A critic of Mike London commenting on Augusta Free Press this week pointed to the anemic offensive efficiency rating for the UVA offense in the ESPN Football Power Index. Yikes, yeah, 89th in the country among the 128 FBS teams. That’s bad, beyond bad.
And that’s with two 500-yard total offense games and an average through six games of 397.7 total yards per game, a roughly 10 percent improvement over 2013.
Even with the improvement, it’s still a third-tier offense.
Meaning that with the offense as a millstone around this team’s neck, almost certainly responsible for the 28-20 loss to UCLA (current ESPN FPI #9) by virtue of surrendering not one, not two, but three second-quarter pick-sixes in what turned out to be a 28-20 loss, this team is still 4-2, tied for first in the ACC Coastal Division, and in the thick of the race for a berth in the ACC Championship Game in December.
So much for the critic making his point that London hasn’t done his job getting things turned around in year five. Barring a total collapse in the second half of the season, the Cavs will win seven or eight games, compete for a division title well into November, go bowling in mid to late December, after which London will be turning his attention to signing day in February.
Which gets us to the midterm grades. Some will be happy, others will need to get a signature from mom or dad.
Offense: C+ I’m grading on the curve here. The line, a big question mark heading into the season, is doing its job, allowing just five sacks and clearing enough holes to allow the running game to put up 177 yards on the ground per outing, which puts UVA middle of the pack, seventh, in the ACC. Quarterback play has been the big hindrance. Pass efficiency is ninth in the ACC, the lowlight among the numbers being the nine interceptions thrown by QBs Greyson Lambert and Matt Johns. Still, this unit is producing so much more than the 2013 Cavs that you have to lean a little in the positive direction at the midway point, and assuming growth by Lambert and Johns in the second half, the offense should at least be able to hold its own.
Defense: A- That’s a cautious A- there. With the #12 defense in the country in the efficiency ratings, it would be easy to push the grade to a solid A. The rushing D is second in the ACC in sacks (23), is giving up 91.5 yards per game, also second in the ACC, and has forced an ACC-leading 19 turnovers. The pass defense is average (seventh in pass defense efficiency), so there’s your room for improvement.

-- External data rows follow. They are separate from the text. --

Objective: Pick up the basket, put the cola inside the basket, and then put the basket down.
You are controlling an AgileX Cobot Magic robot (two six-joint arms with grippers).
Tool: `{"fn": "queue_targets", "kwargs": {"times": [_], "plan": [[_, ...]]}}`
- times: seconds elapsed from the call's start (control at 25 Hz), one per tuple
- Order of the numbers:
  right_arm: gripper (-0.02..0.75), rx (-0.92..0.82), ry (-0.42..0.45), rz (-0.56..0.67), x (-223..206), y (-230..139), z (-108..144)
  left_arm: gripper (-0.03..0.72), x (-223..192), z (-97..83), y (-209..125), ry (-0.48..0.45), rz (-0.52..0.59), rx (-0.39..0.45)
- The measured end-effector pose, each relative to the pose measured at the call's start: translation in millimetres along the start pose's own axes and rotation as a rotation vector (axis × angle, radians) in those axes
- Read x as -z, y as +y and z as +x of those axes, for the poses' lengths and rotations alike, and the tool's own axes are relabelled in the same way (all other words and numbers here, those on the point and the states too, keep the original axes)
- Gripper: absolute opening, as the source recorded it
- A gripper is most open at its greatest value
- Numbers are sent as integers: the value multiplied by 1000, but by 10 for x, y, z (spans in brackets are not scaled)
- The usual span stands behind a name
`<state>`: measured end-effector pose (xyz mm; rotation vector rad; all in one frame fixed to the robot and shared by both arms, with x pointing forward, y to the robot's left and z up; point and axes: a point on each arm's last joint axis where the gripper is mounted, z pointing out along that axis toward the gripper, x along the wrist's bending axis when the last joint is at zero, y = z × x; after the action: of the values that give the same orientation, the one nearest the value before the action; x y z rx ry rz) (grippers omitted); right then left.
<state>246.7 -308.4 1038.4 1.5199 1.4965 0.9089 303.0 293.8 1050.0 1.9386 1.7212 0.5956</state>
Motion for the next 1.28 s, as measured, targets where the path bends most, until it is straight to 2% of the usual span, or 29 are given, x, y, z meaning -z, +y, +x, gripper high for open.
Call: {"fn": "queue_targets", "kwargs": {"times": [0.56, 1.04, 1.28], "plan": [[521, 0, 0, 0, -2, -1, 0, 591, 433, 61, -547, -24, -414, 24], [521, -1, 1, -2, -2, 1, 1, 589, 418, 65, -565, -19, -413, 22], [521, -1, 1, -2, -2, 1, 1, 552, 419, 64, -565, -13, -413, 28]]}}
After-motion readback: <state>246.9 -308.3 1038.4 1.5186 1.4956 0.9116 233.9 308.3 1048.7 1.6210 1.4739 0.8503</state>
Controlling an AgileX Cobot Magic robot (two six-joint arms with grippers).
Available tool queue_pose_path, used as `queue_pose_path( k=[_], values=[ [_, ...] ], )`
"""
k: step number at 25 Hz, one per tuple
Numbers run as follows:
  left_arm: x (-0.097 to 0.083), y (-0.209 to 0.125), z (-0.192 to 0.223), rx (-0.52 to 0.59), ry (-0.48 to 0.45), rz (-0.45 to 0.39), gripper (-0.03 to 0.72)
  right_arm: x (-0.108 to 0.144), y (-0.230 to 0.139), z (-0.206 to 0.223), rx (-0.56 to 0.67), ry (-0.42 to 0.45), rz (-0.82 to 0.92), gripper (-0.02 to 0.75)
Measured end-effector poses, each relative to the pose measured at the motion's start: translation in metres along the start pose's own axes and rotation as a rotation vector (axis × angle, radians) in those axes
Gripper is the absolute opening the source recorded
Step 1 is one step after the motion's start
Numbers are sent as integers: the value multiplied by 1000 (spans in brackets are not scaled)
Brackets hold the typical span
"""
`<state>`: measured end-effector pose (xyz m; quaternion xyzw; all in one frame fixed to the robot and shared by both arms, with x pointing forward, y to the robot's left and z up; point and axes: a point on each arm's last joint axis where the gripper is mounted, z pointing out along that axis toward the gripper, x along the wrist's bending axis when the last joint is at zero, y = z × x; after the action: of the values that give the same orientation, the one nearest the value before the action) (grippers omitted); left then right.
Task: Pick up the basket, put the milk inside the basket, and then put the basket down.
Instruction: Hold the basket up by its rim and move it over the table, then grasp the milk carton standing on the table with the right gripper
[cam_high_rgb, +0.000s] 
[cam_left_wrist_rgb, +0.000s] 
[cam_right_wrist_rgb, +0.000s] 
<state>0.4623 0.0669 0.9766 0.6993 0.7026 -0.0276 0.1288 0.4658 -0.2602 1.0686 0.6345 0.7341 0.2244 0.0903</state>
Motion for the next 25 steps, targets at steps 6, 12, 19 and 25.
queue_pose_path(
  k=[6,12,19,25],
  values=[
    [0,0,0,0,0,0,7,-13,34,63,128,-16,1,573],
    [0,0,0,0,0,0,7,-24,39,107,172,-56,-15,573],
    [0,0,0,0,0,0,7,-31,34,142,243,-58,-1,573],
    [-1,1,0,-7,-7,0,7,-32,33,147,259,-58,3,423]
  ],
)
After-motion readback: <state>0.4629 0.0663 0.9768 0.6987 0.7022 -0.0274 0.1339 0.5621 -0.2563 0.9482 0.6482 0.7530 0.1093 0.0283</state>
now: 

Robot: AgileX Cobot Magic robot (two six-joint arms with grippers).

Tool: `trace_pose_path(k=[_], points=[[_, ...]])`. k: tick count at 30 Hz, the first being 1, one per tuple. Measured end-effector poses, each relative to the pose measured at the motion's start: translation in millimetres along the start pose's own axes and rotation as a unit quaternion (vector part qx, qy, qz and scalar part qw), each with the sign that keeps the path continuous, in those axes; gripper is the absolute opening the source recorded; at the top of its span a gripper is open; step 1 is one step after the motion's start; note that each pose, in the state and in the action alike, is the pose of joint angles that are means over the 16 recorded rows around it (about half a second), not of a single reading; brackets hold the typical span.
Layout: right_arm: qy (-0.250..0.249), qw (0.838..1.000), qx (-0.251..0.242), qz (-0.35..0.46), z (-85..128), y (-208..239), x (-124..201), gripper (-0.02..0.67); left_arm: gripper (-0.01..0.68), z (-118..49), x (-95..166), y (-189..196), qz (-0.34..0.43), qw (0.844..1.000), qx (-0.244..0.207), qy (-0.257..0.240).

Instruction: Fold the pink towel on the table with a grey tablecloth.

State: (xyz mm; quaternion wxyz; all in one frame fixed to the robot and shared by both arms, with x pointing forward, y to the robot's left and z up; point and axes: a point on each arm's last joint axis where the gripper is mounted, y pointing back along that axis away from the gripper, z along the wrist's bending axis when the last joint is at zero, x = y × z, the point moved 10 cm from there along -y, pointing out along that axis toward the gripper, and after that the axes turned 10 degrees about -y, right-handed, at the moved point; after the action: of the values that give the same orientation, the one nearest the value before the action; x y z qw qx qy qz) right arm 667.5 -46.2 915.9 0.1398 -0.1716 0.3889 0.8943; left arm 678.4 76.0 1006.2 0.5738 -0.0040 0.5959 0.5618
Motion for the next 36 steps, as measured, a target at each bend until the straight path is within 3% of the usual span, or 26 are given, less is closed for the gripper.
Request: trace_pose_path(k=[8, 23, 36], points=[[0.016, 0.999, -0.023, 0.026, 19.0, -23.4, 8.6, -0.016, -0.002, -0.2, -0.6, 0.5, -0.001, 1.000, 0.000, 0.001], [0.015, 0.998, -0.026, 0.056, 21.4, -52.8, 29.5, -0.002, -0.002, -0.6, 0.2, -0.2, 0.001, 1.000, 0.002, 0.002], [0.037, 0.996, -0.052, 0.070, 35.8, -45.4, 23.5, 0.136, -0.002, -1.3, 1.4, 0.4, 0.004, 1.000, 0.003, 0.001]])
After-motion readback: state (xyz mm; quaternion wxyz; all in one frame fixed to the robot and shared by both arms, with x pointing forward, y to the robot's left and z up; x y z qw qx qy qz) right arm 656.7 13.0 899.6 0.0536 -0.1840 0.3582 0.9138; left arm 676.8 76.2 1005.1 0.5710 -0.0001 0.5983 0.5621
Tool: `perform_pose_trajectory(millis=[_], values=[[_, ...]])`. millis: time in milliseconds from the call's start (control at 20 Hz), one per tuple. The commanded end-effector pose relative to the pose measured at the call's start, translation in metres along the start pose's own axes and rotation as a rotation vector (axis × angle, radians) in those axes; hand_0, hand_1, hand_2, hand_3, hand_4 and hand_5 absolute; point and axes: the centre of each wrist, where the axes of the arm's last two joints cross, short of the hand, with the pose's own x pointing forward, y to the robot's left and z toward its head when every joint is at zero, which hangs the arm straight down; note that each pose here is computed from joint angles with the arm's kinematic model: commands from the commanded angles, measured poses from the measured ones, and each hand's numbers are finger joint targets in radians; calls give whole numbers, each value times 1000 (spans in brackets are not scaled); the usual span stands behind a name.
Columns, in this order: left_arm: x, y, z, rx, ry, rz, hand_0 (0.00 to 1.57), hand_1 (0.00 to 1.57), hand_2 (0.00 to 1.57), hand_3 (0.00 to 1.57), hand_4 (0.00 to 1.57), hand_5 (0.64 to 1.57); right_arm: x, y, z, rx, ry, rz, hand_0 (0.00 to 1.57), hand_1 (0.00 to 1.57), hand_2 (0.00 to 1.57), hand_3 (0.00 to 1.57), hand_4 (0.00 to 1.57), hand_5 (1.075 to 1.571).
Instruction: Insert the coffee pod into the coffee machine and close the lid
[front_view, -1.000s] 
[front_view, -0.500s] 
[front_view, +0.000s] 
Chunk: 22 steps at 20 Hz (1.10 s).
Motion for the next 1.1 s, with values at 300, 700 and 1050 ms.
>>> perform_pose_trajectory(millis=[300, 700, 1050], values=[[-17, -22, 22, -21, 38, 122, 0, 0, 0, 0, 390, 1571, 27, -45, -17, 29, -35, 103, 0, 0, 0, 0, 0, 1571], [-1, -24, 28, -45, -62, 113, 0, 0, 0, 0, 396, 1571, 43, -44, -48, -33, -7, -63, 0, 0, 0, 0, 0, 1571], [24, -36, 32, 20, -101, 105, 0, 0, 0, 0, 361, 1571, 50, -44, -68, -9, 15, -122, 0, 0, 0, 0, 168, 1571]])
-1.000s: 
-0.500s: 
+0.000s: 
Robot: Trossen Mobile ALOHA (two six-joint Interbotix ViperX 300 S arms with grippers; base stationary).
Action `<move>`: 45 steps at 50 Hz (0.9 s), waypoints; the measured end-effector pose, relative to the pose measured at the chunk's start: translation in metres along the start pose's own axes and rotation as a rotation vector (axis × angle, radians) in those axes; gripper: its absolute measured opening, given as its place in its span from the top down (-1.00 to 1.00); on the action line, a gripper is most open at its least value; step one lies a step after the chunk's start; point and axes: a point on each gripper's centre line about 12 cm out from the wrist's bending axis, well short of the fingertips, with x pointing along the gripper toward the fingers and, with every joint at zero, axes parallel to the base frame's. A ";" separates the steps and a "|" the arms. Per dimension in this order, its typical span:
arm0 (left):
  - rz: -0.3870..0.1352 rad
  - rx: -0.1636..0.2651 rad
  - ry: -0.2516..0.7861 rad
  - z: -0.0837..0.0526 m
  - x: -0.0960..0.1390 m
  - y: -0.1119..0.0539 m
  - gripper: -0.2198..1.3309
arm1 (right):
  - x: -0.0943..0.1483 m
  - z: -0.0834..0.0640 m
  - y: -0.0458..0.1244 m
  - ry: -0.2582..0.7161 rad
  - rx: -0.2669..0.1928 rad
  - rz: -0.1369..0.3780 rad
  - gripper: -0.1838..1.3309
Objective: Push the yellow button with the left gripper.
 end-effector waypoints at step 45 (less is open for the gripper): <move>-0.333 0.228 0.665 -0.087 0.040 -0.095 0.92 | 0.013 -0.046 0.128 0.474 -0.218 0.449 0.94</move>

Special Teams: B- The ESPN power numbers have the UVA special-teams unit at 59th nationally, slightly above average. Kicker Ian Frye has been virtually automatic, 12-of-13 on field goals and 22-for-22 on PATs. Punter Alec Vozenilek is averaging 44.0 yards per kick, but punt coverage has been an issue, with the Cavs giving up an ACC-high 5.8 yards per return, and Vozenilek had a punt blocked last week in the 24-19 win over Pitt. UVA is leading the ACC in kick-return average (26.9 yards per return) and is fifth in kickoff coverage (40.9 yard net average per kickoff). Actually, the more you look at these numbers, the more you might begin to think that a solid B is more fair, but I’ll stick with B-.
Overall grade: B The 4-2 start is reason for optimism for a program that had won six games total in 2012 and 2013, but there’s a feeling that the Cavs left at least one more win on the field. The second half is tougher, and that’s saying something, given that the first half featured games against three Top 25s, but games against #1 Florida State, #22 Georgia Tech, defending Coastal Division champ Duke and Virginia Tech on the road and home games with preseason Top 25 UNC and 2014 Coastal Division preseason favorite Miami loom. A B-grade team would go 3-3 against that lineup; a B+ team finds one more win in there and plays in the ACC Championship Game.